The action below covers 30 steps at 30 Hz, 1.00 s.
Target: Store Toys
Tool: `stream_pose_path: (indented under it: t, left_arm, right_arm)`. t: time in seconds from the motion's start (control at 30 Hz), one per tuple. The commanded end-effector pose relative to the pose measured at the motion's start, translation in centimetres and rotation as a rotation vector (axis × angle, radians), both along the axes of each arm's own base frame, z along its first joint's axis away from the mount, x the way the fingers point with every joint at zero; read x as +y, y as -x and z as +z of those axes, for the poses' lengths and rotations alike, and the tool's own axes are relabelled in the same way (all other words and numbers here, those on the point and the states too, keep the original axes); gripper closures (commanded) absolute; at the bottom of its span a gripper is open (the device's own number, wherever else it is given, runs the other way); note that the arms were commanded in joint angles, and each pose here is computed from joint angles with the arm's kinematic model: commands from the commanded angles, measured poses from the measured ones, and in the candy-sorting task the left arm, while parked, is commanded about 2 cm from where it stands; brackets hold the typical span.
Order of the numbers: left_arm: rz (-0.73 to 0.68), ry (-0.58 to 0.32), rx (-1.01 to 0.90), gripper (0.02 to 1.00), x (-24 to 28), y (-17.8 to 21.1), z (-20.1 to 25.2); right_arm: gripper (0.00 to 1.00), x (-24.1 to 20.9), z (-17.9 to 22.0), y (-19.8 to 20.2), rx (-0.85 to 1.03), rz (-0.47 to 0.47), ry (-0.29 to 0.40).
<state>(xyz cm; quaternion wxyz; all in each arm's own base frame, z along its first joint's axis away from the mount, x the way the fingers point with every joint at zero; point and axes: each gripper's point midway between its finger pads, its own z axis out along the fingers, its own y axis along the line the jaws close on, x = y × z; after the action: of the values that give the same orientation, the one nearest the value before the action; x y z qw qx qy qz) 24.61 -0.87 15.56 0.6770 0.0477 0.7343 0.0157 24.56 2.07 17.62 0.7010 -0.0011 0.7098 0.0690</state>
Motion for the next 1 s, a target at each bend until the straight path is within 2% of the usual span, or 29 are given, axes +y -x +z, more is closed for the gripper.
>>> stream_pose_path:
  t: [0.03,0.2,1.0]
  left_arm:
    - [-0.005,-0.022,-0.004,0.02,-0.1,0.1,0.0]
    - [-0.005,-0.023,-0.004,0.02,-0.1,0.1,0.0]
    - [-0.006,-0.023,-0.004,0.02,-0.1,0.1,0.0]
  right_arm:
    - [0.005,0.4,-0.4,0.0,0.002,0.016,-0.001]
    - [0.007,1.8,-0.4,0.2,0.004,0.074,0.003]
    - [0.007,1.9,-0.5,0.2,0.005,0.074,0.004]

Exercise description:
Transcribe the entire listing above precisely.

Written solution:
The action below covers 30 steps at 30 Hz, 1.00 s.
Target: Store Toys
Tool: `stream_pose_path: (indented under it: t, left_arm, right_arm)`. t: time in seconds from the motion's start (control at 30 Hz), one per tuple. The commanded end-effector pose relative to the pose measured at the motion's start, translation in centimetres and rotation as a rotation vector (axis × angle, radians), both along the axes of each arm's own base frame, z along its first joint's axis away from the mount, x the way the fingers point with every joint at zero; read x as +y, y as -x and z as +z of those axes, for the poses' lengths and rotations alike, and the tool's own axes are relabelled in the same way (all other words and numbers here, those on the point and the states too, keep the original axes); gripper closures (commanded) absolute; at the bottom of its span a gripper is open (the device's own number, wherever else it is given, runs the other way); note that the arms were commanded in joint angles, and each pose here is computed from joint angles with the arm's kinematic model: commands from the commanded angles, measured poses from the measured ones, and in the candy-sorting task the left arm, while parked, is commanded about 2 cm from where it stands; brackets hold the typical span.
Order of the numbers: left_arm: rz (-0.73 to 0.68), ry (-0.58 to 0.32), rx (-1.01 to 0.90), gripper (0.02 to 1.00), x (-24 to 28), y (-17.8 to 21.1), z (-20.1 to 25.2); right_arm: gripper (0.00 to 1.00), x (-24.1 to 20.9), z (-17.9 to 22.0), y (-19.8 to 20.2), rx (-0.85 to 1.03), rz (-0.47 to 0.47), ry (-0.29 to 0.40).
<state>(xyz cm; quaternion wxyz; all in each arm's own base frame, z along its first joint's axis away from the mount, x the way the fingers point with every joint at zero; point and axes: each gripper's point midway between its finger pads, its own z axis out along the fingers, its own y axis along the line the jaws close on, x = y × z; after the action: of the values that give the same orientation, the one nearest the value before the action; x y z qw qx qy qz) 24.61 -0.87 15.56 0.6770 0.0477 0.7343 0.0157 24.56 2.07 17.62 0.7010 -0.0011 0.7098 0.0690</state>
Motion for the next 1 s, a target at each bend until the straight path is within 2% of the usual span, or 29 are given, axes +y -x +z, more is closed for the gripper.
>>> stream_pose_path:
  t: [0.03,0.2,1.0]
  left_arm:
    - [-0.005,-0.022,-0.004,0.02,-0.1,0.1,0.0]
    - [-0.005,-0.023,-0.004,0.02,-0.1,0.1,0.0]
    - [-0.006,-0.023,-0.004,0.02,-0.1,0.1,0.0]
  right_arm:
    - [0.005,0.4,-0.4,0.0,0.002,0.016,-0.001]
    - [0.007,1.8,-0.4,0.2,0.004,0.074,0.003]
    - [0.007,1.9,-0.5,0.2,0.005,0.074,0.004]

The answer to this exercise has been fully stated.